**ABOUT THIS TASK:** Copy out all lines of the material below in which "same" occurs.

INFORMATION SHOWN START

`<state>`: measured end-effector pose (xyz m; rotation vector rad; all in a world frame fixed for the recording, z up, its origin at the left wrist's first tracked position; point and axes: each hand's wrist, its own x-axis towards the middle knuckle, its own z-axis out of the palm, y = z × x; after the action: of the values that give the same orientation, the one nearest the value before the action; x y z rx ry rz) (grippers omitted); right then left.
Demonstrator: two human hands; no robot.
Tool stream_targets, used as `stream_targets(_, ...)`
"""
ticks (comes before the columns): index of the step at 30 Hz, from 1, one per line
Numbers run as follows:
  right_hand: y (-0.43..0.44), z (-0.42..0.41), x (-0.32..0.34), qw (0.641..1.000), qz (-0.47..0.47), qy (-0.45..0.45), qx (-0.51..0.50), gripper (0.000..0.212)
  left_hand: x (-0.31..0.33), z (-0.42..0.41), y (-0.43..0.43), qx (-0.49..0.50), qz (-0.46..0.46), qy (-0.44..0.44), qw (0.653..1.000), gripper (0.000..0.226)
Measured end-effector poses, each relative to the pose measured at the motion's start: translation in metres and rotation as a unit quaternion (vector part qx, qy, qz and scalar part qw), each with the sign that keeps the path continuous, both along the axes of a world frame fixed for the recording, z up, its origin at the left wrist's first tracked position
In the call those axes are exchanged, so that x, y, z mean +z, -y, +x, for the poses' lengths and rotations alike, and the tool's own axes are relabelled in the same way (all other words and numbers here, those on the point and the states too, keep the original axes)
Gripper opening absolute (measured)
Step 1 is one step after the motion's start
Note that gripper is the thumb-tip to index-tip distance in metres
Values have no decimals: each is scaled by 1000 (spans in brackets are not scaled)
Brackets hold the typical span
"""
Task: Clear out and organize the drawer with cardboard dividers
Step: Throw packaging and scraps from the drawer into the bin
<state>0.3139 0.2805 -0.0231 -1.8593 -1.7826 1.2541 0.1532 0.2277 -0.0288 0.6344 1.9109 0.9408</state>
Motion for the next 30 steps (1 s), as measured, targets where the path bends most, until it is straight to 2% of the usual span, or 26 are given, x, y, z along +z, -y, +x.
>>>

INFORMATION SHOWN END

**YOUR RESPONSE:**
`<state>`: measured end-effector pose (xyz m; rotation vector rad; all in a world frame fixed for the recording, z up, its origin at the left wrist's first tracked position; point and axes: each hand's wrist, its own x-axis towards the middle knuckle, its own z-axis out of the palm, y = z × x; after the action: of the values that give the same orientation, the one nearest the value before the action; x y z rx ry rz) (grippers omitted); right then left.
In the call those axes are exchanged, so that x, y, z mean +z, -y, +x, for the poses' lengths and rotations alike, and the tool's own axes are relabelled in the same way (all other words and numbers here, those on the point and the states too, keep the original axes)

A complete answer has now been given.